## Aim of the task
Among the entries below, find each line with "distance" and show it.

Entries taken from a collection:
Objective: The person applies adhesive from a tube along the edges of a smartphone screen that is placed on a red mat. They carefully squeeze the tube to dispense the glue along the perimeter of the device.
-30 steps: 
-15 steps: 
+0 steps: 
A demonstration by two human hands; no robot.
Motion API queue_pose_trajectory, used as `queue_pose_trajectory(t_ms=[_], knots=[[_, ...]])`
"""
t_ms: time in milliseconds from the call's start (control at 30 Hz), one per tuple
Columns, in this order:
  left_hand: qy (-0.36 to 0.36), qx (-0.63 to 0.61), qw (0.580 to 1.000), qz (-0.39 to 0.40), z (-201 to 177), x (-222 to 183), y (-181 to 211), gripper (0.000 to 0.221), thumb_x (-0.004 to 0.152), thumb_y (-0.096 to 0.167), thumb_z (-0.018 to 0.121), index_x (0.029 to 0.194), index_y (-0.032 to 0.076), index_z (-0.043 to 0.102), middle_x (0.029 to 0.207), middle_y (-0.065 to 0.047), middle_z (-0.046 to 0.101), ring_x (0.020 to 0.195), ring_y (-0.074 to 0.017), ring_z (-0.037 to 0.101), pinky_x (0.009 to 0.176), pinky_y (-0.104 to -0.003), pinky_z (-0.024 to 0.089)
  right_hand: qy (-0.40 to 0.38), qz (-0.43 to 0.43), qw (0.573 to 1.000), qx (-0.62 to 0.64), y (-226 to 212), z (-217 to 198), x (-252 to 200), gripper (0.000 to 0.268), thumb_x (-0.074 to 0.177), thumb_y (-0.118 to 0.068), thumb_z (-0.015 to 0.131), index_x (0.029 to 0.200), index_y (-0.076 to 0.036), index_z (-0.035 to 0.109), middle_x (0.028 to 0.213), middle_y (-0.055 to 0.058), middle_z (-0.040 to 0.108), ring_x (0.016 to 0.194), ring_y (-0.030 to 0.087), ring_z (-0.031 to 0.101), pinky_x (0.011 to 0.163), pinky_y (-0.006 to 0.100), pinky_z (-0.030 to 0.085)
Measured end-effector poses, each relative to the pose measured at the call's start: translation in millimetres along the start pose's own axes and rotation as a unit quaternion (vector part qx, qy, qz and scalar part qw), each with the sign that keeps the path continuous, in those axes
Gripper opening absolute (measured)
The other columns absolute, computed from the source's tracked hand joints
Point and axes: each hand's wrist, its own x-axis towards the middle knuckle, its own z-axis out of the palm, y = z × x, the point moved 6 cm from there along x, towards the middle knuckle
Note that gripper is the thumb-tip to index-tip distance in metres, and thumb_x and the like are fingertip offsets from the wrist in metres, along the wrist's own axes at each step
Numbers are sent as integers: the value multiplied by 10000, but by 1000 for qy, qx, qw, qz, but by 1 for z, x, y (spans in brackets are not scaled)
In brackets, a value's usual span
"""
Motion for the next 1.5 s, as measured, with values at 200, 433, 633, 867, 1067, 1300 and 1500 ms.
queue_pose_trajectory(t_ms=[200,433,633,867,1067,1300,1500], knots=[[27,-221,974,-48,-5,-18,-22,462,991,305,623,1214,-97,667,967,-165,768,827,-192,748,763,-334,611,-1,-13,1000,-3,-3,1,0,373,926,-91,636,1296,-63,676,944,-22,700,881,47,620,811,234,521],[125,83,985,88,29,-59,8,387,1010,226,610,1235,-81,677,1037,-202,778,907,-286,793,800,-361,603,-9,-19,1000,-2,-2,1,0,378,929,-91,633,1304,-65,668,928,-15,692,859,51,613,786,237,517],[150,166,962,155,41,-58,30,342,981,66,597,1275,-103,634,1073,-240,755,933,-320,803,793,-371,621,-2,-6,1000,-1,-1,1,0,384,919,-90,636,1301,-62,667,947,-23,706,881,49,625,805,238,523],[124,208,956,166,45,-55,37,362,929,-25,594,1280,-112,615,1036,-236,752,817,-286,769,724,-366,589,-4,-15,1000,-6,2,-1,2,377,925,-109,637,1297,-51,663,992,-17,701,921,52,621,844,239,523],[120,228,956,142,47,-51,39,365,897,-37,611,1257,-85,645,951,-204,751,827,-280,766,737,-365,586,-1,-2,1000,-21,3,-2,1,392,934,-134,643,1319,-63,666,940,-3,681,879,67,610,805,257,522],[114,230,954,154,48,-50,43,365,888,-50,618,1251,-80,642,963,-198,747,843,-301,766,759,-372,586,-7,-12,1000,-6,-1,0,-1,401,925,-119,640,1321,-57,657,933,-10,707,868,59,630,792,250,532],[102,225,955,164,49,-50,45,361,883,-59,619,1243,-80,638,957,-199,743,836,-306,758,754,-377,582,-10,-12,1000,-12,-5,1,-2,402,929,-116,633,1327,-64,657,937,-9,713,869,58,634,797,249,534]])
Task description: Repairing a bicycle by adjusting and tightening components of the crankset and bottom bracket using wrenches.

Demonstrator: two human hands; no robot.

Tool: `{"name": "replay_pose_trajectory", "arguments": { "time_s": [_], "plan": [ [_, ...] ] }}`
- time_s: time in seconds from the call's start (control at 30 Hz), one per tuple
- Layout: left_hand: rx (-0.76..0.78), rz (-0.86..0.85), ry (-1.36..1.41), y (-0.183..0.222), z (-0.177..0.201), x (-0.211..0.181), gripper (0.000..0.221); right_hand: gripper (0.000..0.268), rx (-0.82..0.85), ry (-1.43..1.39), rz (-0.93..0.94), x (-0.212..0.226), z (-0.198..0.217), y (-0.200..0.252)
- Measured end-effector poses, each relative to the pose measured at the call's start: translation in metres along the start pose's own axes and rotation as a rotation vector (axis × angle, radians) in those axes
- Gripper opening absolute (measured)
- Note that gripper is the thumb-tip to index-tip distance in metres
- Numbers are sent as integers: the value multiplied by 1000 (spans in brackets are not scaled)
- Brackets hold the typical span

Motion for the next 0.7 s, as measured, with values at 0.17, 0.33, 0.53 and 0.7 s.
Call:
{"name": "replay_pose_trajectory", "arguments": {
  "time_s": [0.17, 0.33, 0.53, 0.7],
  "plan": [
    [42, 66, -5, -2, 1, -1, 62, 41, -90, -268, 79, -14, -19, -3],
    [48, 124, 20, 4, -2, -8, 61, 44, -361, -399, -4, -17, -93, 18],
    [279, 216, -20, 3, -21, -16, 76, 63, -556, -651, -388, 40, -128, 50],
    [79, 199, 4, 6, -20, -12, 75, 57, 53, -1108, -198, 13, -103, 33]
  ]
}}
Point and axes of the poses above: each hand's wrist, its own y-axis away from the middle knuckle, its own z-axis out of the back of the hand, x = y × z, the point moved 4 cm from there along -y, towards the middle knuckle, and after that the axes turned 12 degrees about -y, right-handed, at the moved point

## Answer box
Note that gripper is the thumb-tip to index-tip distance in metres, and thumb_x and the like are fingertip offsets from the wrist in metres, along the wrist's own axes at each step
- Note that gripper is the thumb-tip to index-tip distance in metres

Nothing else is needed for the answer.